The functional effects of human Treg in the x-GVHD model have several potential clinical implications. (a) Results from these experiments indicate that human Treg display functional activities similar to those of mouse Treg, thereby validating several mouse studies. It is therefore possible that the differential effects of mouse Treg on graft-versus-leukemia and GVHD can also apply to humans. (b) In xenogeneic transplantation, immunologic disparities between recipient and donor are greater than in human allogeneic HSCT; hence, xenogeneic immune reactions are usually stronger than allogeneic responses and consequently more difficult to control. The observation that simple enrichment of transplanted cells with human Treg is sufficient to control such a vigorous x-GHVD underscores the potency of these cells in vivo. (c) Using this experimental model, one can now examine different aspects of human Treg function in vivo. For example, a recent article by Zeiser et al. (30) suggests that common immunosuppressive treatments, including cyclosporine, mycophenolate mofetil, and rapamycin, have differential effects on mouse effector cells and Treg. The selectivity of these drugs can now also be tested on human Treg in vivo using the x-GVHD model. In another example, the critical role of IL-2 in the maintenance of Treg pools has recently been shown in several animal studies (31, 32). In humans, administration of recombinant IL-2 induces the expansion of Treg in vivo (33–35). This effect is partly mediated through a direct signaling pathway linking activation of the IL-2 receptor and expression of the FOXP3 gene through the phosphorylation of signal transducers and activators of transcription proteins (STAT; ref. 35). In previous studies, using severe combined immunodeficient mice transplanted with human peripheral blood lymphocytes, Roychowdhury et al. (36) showed that IL-15 exacerbated x-GVHD, whereas administration of IL-2 did not. In this xenogeneic model, however, it was unclear whether IL-2 had an effect on Treg. The current xenogeneic model developed by Mutis et al. (1) will be very helpful in further characterizing these effects and specifically defining the consequences of IL-2-driven Treg expansion in vivo. Moreover, this in vivo model could also be used to identify additional cytokines that potentially influence Treg homeostasis.

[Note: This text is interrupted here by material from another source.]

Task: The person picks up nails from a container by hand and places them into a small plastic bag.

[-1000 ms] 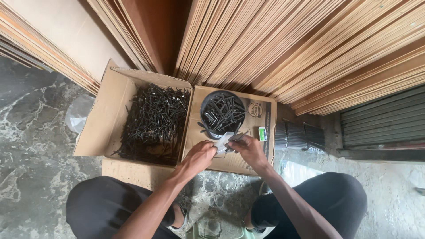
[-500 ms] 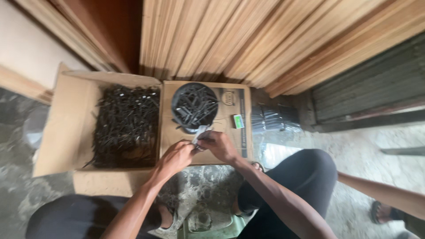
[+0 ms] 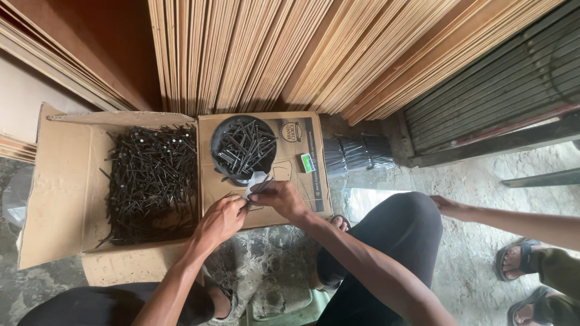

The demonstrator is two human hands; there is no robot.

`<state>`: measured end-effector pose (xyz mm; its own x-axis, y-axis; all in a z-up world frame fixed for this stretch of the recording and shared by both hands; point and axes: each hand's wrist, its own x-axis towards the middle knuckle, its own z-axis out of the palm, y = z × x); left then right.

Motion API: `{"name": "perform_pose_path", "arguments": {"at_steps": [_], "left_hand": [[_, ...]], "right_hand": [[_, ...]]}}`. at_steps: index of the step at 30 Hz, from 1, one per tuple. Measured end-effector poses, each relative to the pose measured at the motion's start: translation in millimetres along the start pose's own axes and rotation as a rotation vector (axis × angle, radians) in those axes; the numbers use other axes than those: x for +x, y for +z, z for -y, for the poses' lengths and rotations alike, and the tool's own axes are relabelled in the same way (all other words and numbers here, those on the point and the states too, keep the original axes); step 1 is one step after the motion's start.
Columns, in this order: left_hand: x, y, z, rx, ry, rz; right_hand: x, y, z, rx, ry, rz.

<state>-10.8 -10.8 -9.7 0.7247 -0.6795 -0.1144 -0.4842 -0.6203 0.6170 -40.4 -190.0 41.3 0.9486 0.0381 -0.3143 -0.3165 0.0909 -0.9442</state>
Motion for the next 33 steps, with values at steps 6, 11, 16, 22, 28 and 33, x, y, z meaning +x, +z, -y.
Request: {"name": "perform_pose_path", "arguments": {"at_steps": [6, 11, 16, 22, 28, 33], "left_hand": [[-1, -13, -9, -0.023, -0.030, 0.009], [-2, -13, -17, -0.013, -0.008, 0.005], [-4, -27, -32, 0.010, -0.007, 0.000], [-14, -45, -35, 0.125, 0.205, -0.031], [-13, -33, -15, 0.174, 0.227, -0.097], [-13, -39, -17, 0.146, 0.243, -0.112]], "right_hand": [[2, 0, -7, 0.152, 0.073, -0.017], [1, -4, -10, -0.067, 0.039, -0.004], [2, -1, 0, -0.298, 0.024, 0.008], [2, -7, -6, -0.236, -0.109, 0.018], [8, -13, 8, -0.382, -0.255, -0.036], [9, -9, 13, -0.461, -0.217, -0.085]]}}
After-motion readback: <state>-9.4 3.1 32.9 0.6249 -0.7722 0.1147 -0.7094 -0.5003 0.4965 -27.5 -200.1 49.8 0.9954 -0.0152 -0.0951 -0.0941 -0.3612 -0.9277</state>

The studies by Mutis et al. (1) also highlight several questions that remain unanswered. First, the mechanism whereby human Treg exert their suppressive activity on xenogeneic effector immune cells is still unclear. In this model, the controlling effect of human Treg seems to correlate with elevated plasma levels of IL-10, suggesting the in vivo induction of TR1-like cells producing large amounts of this cytokine. Subsequent experiments using the x-GVHD model will be necessary to determine whether transforming growth factor-β, which is also secreted by TR1 cells in conjunction with IL-10, also plays an important role. Unexpectedly, mice that survived xenogeneic transplantation without evidence of x-GVHD had higher plasma levels of IFN-γ. IFN-γ is a key cytokine in the homeostatic control of effector T-cell pools during immune responses, being responsible for both their expansion and subsequent contraction (37). Similarly, it will be interesting to determine whether, in this model, Treg control of effector T-cell proliferation also uses IFN-γ. Another open question relates to the duration of the xenogeneic tolerance achieved in this model and whether late infusion of human Treg could be sufficient to revert established x-GVHD. Addressing these questions is likely to generate valuable data and help define the functional activity of human Treg in vivo ahead of clinical trials.